Contacting the MO Board of Probation and Parole Re Richard Clay

I wrote the Missouri Board of Probation and Parole about the impending wrongful execution of Richard clay. They have an email address on their site. I'll save you the trouble of clicking through. Their email address is probation.parole@doc.mo.gov

I wrote:
I research and write of wrongful convictions. I have reviewed each January 2011 case of impending execution. I find no fault in any of them other than that of Richard Clay.

I believe Missouri is on the verge of allowing a wrongful conviction to take place on your watch. This could taint each of you, both personally and professionally, for the rest of your life.

I beseech you to at least take the time to read my 6400 word post on the case at www.skepticaljuror.com.

Respectfully,

The Skeptical Juror
If you believe Richard Clay should not be executed, please contact the board and state your case. Be passionate if you wish, but be polite. Make no threats. Use but don't abuse your freedom of speech.

Contacting Governor Jay Nixon Re Richard Clay

I used the generic contact form to write Governor Jay Nixon to ask him to halt the execution of Richard Clay.

The required fields included address and phone number. My experience is that the contact request will be automatically rejected if from out of state. I therefore used the contact info for JDs Steakhouse and Saloon at 4 N. Interstate Drive, Sikeston, MO 63801, (573) 471-4431. The form did not specify that the address had to be my address.

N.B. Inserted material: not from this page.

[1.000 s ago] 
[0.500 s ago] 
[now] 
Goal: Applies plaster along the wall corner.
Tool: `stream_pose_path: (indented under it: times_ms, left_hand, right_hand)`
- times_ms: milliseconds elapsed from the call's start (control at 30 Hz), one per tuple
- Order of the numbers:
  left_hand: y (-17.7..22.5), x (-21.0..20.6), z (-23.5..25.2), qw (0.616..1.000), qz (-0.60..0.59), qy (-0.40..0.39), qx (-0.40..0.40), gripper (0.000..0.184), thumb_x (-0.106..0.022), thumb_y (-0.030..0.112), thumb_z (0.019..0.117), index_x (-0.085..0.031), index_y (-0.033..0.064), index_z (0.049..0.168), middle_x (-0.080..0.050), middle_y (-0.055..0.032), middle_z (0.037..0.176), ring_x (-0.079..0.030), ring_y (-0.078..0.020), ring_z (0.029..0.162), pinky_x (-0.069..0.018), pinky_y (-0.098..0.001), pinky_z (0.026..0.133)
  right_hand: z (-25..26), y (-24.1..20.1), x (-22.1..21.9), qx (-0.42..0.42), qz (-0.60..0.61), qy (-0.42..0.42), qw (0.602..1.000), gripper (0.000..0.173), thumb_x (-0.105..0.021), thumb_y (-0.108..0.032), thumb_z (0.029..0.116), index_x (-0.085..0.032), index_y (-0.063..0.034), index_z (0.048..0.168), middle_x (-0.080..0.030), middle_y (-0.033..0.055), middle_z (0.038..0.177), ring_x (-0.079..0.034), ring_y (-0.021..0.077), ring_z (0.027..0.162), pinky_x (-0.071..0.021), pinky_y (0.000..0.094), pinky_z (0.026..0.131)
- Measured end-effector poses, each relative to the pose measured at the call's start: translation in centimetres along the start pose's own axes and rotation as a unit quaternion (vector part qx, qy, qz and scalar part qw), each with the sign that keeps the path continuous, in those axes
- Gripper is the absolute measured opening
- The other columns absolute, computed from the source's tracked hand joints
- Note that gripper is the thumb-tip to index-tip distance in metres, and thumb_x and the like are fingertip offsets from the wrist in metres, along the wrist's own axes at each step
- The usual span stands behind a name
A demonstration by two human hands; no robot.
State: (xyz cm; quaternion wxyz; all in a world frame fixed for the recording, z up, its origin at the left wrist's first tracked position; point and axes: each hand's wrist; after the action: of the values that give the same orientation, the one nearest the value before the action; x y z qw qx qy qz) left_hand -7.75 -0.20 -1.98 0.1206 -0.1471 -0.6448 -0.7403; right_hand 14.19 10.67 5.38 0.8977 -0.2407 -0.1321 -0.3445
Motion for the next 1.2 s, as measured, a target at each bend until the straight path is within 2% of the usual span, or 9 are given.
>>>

The form also required that I select a subject from the dropdown list. I selected "Executions."

In the Comment/Message block, I wrote:
I research and write of wrongful convictions. I have reviewed each January 2011 case of impending execution. I find no fault in any of them other than that of Richard Clay.

I believe, Governor, you are on the verge of allowing a wrongful conviction to take place on your watch. This could taint you, both personally and professionally, for the rest of your life.

I beseech you to at least take the time to read my 6400 word post on the case at www.skepticaljuror.com.

Respectfully,

The Skeptical Juror
If you believe Richard Clay should not be executed, please contact Governor Jay Nixon and state your case. Be passionate if you wish, but be polite. Make no threats. Use but don't abuse your freedom of speech.

The Impending Wrongful Execution of Richard Clay

I have repeatedly stood mute on those executions where I was satisfied there was no reasonable possibility of actual innocence. Regarding the impending execution of Richard Clay on Wednesday, 12 January, I cannot stand mute. I believe there is a substantial likelihood that Richard Clay is factually innocent of the crime for which he is scheduled to die.

There is a fair amount of information available regarding Clay's case. There are three appellate decisions that describe the state's case in a light most favorable to the state. They are State v. Martindale (1997), State v. Clay (1998), and Clay v. Bowersox (2004).

Richard Clay has a web site of his own and presents his case as best he can. There are quite a number of news articles out there. Most are superficial and repetitive. The Webster University Journal, on the other hand, printed a particularly useful article back in 2001. Justice Denied magazine published an extended article in its Fall 2007 issue.

The stories told by the various parties are complicated, conflated, and conflicting. My goal for this post is to tell the story in a more organized, less biased fashion than previously told before. If you bear with me, I will offer my theory of the crime before I click "Publish Post."

Randy Martindale (Victim)

In May of 1994, Randy Martindale owned and operated a car dealership in New Madrid, a small town on the Mississippi River in the southeast corner of Missouri. The town is so south and so east in Missouri that a slip of the New Madrid Fault Line could move the city into southern Illinois or eastern Tennessee.

Martindale Chevrolet
Though Randy Martindale was murdered in May of 1994, his name lives on in the car dealership. If you search for "Martindale New Madrid" in Google, you will be presented with page after page of links for Martindale Chevrolet, or Oldsmobile, or Pontiac, or some combination thereof.

Randy Martindale married Stacy Martindale in 1988. They had two sons. Assuming the children were born after the marriage, the boys were younger than six. Given that Stacy began an affair with Charles Sanders in 1990, and given that she told Sanders one of the boys was his, one of the boys was apparently younger than four.

In 1993, Randy and Stacy met with Bobby Martin, an insurance agent. Martin rewrote a $100,000 life insurance policy for Randy. Stacy was named the primary beneficiary of the policy.

Sometime around the beginning of 1994, six blank checks disappeared from Martindale Chevrolet's dealership. None of them was ever cashed. A carbon of one of them did show up later, as will be discussed later herein.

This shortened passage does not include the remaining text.